Posts Tagged ‘gender’

Assembly demoparty

Sunday, August 10th, 2008

JellyPop screenshot

Sorry for missing the last week posting: I was enjoying working hard in Nokia stand at Assembly Summer 2008. That’s an event for geeks in Finland; demos, presentations, computer games, hardware… Our place there was to present some devices and demos, one being JellyPop; free game that you can share with your friends.

But I also had good conversations, one of them being what is Web3.0, which was mentioned in the maemo-notifications. But to understand what web3.0 might be we really need to understand what web2.0 or social media means.

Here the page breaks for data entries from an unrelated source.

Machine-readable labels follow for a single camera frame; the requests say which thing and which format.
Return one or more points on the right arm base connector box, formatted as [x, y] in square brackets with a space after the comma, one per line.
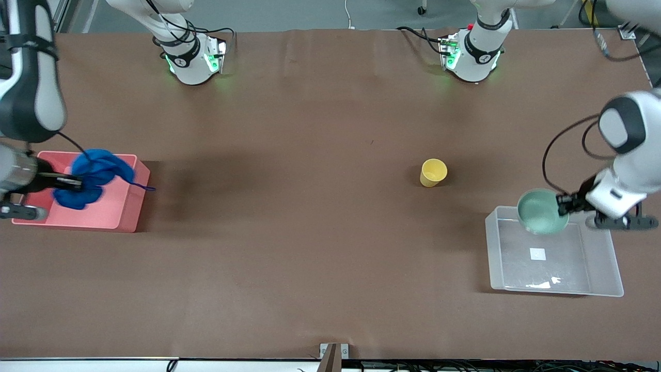
[214, 57]

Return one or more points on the metal table bracket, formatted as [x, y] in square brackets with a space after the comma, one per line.
[330, 359]

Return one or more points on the blue cloth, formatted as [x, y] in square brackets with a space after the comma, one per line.
[93, 170]

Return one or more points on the clear plastic box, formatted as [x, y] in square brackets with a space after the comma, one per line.
[594, 268]

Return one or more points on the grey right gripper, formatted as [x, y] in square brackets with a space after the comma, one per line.
[45, 174]

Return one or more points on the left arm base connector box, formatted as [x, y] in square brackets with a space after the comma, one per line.
[449, 51]

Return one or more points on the pale green bowl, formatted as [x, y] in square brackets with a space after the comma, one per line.
[539, 212]

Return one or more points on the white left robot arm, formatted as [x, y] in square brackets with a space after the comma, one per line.
[635, 155]

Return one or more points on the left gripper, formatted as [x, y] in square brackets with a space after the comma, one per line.
[582, 198]

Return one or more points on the pink plastic box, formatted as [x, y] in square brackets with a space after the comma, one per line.
[108, 212]

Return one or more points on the aluminium frame profile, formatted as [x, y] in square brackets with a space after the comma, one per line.
[67, 13]

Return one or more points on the small aluminium corner bracket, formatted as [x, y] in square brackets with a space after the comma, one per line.
[627, 32]

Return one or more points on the yellow cup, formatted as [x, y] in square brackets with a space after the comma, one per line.
[433, 173]

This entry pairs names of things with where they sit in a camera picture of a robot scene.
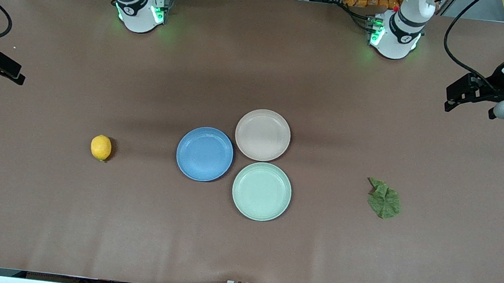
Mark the green lettuce leaf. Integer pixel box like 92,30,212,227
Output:
364,176,404,221

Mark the yellow lemon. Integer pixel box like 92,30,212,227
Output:
89,133,114,163

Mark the pale pink plate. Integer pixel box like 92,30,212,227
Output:
232,106,294,165

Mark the mint green plate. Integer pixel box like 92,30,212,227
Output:
229,159,295,225

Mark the blue plate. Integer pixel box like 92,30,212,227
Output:
174,124,237,185

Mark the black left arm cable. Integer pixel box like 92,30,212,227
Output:
439,0,504,85

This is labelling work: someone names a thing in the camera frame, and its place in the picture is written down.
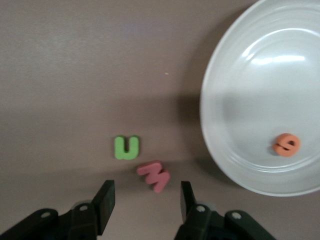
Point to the pink foam letter w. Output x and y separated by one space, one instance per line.
155 177

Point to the green foam letter u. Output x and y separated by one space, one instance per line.
120 150

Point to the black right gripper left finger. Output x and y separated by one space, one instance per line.
82 222

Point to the orange foam letter e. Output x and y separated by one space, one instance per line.
280 147

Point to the brown table cover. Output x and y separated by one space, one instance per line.
75 75

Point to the beige brown plate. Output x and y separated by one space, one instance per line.
250 87

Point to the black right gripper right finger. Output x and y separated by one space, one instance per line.
202 225

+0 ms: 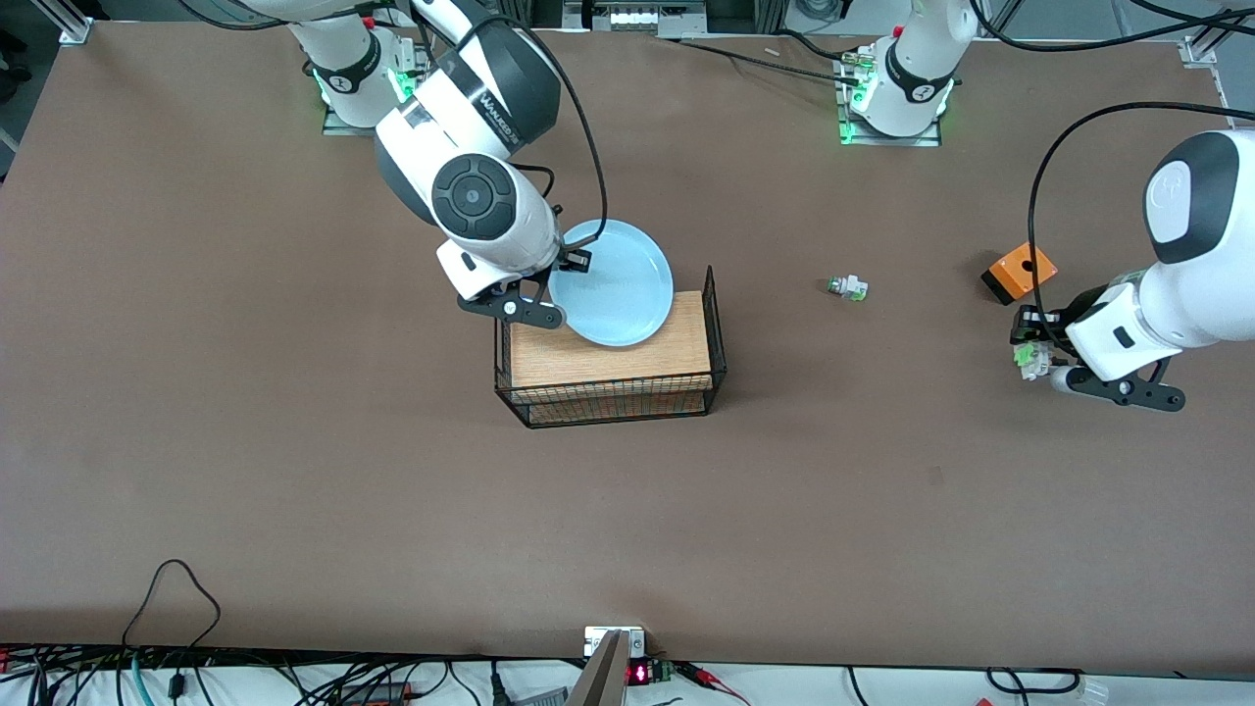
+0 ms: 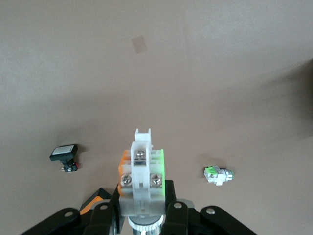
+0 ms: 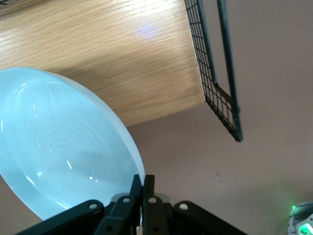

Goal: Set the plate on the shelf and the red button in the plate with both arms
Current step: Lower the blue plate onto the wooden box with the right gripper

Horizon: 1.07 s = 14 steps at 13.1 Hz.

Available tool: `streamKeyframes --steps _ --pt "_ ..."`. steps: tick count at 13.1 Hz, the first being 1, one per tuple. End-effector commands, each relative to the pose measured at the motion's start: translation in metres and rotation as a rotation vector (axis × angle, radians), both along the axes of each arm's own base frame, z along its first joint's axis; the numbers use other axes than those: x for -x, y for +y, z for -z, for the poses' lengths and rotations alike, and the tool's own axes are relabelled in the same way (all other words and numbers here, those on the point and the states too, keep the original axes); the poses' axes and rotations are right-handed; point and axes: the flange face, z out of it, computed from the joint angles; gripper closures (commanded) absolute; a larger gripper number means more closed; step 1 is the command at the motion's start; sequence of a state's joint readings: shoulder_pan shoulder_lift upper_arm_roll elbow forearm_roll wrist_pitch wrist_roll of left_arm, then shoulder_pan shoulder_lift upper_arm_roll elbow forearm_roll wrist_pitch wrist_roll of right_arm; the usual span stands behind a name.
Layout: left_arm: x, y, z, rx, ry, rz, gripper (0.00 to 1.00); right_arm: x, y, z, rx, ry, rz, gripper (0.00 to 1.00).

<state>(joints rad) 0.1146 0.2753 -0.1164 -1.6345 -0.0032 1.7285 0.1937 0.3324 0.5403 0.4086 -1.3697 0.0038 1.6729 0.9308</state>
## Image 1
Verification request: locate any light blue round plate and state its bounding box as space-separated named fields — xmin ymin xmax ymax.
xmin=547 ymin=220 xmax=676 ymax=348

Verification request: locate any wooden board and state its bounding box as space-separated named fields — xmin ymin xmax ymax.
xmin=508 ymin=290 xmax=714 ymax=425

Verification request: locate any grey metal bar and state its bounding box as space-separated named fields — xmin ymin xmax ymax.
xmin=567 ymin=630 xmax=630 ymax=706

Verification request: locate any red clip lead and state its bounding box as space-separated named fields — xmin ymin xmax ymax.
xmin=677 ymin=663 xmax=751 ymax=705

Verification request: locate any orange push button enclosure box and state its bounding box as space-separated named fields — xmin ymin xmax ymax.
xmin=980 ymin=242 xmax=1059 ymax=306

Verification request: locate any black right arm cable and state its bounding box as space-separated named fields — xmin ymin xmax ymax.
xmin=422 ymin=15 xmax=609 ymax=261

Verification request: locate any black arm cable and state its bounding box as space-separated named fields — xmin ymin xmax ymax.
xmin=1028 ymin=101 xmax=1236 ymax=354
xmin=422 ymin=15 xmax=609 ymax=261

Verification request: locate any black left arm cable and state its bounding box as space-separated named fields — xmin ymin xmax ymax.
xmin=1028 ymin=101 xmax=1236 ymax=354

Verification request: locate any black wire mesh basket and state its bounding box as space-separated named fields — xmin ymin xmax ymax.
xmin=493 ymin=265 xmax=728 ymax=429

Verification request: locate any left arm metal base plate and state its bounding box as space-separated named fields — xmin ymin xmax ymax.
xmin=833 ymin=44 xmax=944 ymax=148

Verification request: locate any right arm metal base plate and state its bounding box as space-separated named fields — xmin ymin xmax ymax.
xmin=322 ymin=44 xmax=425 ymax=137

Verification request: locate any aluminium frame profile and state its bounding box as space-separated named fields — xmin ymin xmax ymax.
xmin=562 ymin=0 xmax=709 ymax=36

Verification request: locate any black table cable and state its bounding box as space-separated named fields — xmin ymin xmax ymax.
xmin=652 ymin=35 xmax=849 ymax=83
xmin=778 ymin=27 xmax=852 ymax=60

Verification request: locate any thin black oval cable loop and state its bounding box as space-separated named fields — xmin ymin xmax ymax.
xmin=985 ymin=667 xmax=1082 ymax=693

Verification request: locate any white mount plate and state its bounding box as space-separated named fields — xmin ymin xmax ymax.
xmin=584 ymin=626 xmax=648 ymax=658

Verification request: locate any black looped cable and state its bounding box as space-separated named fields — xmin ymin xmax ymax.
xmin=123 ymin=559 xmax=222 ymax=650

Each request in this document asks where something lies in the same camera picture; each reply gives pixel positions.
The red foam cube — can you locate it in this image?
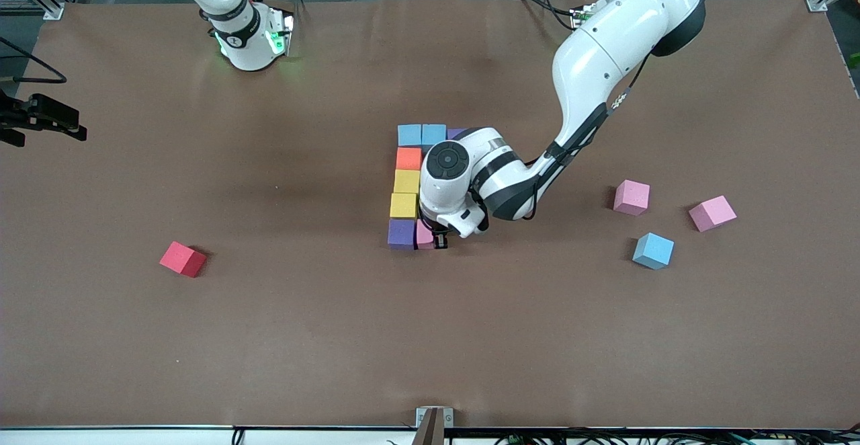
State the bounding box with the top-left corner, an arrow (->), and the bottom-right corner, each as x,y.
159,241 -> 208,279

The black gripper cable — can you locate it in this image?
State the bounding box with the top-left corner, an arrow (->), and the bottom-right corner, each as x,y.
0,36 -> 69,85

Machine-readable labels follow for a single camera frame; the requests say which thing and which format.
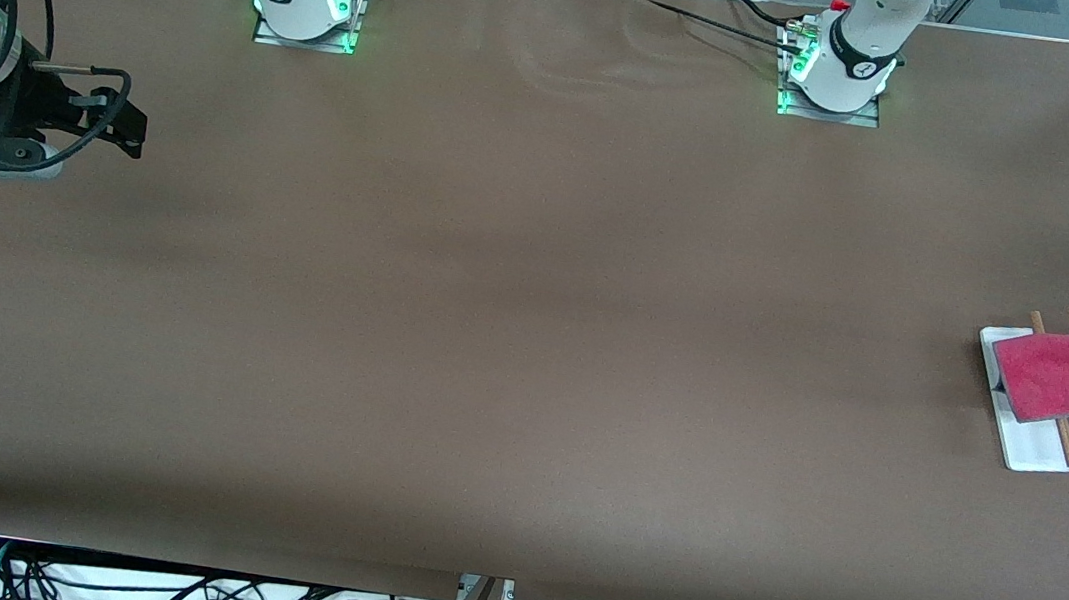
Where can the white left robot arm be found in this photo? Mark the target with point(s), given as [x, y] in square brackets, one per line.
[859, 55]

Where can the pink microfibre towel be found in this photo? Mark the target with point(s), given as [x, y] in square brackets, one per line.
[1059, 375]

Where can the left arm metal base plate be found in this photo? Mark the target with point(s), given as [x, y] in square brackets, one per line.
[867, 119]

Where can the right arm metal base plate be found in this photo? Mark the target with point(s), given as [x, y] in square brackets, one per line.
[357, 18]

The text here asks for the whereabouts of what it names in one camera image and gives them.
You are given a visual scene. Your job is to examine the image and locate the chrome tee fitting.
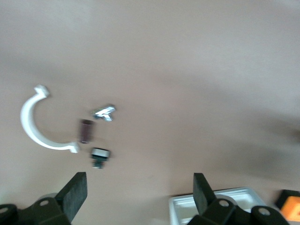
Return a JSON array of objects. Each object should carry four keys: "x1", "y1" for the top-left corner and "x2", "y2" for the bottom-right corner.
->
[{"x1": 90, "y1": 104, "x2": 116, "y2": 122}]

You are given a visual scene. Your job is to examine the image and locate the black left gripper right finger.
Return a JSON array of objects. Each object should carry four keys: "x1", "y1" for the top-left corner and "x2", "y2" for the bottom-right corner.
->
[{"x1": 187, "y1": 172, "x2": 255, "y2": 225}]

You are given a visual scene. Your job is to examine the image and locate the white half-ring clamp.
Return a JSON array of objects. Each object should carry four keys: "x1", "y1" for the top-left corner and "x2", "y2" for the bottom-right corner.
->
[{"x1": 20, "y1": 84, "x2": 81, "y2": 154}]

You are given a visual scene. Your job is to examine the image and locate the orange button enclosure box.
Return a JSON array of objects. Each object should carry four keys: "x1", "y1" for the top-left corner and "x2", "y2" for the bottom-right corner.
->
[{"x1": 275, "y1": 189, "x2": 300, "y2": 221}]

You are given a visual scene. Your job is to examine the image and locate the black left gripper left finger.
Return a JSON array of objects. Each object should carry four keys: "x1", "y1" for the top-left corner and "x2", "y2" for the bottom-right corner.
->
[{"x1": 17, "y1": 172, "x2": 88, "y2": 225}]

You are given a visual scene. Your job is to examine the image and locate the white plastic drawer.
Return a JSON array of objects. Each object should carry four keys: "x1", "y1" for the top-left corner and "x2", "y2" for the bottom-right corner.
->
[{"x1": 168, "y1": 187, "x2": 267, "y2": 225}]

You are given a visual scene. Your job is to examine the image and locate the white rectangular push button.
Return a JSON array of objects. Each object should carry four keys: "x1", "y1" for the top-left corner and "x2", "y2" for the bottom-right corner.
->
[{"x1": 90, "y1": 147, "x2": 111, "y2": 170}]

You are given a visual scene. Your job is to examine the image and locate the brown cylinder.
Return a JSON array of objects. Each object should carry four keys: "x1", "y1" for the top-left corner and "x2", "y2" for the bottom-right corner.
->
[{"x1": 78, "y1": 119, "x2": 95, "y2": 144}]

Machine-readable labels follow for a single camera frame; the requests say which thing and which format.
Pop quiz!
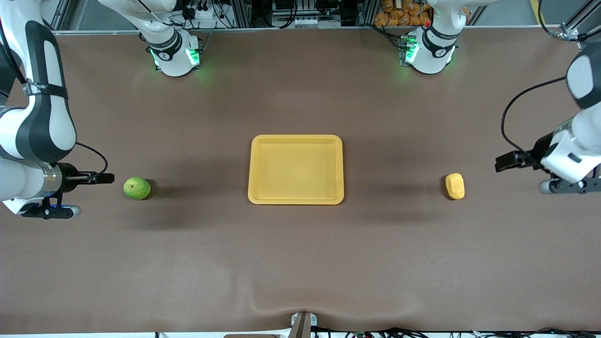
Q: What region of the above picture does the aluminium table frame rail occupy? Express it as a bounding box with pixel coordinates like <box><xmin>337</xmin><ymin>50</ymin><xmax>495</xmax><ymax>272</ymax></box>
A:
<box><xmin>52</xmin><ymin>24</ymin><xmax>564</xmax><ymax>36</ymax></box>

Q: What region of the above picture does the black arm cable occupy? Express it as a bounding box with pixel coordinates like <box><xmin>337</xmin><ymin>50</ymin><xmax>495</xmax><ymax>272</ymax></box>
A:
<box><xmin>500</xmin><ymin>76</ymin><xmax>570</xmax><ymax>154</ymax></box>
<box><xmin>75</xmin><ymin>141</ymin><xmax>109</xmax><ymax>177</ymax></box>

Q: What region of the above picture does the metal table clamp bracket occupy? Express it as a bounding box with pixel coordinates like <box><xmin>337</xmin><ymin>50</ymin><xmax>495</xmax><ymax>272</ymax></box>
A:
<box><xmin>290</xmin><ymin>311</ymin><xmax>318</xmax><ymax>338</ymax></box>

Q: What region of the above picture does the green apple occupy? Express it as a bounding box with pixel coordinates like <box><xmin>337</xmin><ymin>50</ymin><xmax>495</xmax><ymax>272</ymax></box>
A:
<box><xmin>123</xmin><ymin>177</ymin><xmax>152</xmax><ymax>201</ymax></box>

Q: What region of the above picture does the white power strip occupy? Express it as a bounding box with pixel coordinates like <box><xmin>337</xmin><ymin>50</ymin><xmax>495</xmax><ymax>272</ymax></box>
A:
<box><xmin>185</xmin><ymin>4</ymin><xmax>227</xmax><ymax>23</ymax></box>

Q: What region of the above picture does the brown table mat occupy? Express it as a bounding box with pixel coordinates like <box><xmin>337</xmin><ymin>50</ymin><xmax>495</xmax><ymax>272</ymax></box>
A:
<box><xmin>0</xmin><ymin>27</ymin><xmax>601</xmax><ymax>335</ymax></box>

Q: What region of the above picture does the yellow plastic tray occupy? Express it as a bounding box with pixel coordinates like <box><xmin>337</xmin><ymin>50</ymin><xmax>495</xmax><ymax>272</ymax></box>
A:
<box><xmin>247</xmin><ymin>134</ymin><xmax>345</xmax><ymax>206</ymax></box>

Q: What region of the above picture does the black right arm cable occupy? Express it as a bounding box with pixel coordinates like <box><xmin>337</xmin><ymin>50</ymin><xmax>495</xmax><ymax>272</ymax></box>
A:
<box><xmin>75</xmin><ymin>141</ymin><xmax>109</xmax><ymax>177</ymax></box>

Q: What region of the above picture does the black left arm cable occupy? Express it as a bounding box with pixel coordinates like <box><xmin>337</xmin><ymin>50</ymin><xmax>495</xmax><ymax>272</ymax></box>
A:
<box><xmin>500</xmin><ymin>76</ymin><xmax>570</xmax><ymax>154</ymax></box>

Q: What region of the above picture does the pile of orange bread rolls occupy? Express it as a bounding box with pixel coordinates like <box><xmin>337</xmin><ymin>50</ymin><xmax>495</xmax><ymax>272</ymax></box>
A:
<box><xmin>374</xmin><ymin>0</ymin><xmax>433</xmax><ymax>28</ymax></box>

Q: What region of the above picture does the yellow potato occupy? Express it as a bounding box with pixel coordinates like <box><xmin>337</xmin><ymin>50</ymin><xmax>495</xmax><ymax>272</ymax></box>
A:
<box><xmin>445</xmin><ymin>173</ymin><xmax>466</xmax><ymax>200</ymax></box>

While browsing the web I found out Movial-corporation view of this: they speak out convergence but actually what I would want to highlight is that social media should be something where social interactions happens. As easy as this sounds, I have been hearing some presentations of social media with no aspects of social interaction there.

But what is also important to understand that the web has been social for a while: chat and irc are rather old technologies that enable social interaction. What is the difference is userbase, number of connected persons in the internet is totally different today than it was when I was really young (we had a modem connected to our home pc for some time in the mid-90s).

This is really important to understand: the social media or most of web2.0ness isn’t about technology nor site desing: it’s about the mindset. It’s about being open and more user generation and centric thing (at least as I saw the terms). And this is what I sometimes think people who speak about these things miss around; using wiki as a content management system is a good example — wiki is especially meant for the cases where the author wants everyone to contribute; and with this blog I want to express my toughs but I don’t want you to edit them…

One intresting thing is the amount of girls there. It was rather high, more than one would expect. This is just a side note so that I can link this feminism and geeks. Genders and information technology is something we need to tackle more; usual argument in gender studies is there is some inbuild “malethinking” — is the case also in itc world and how would things change if we consider both sexes? Have your say here!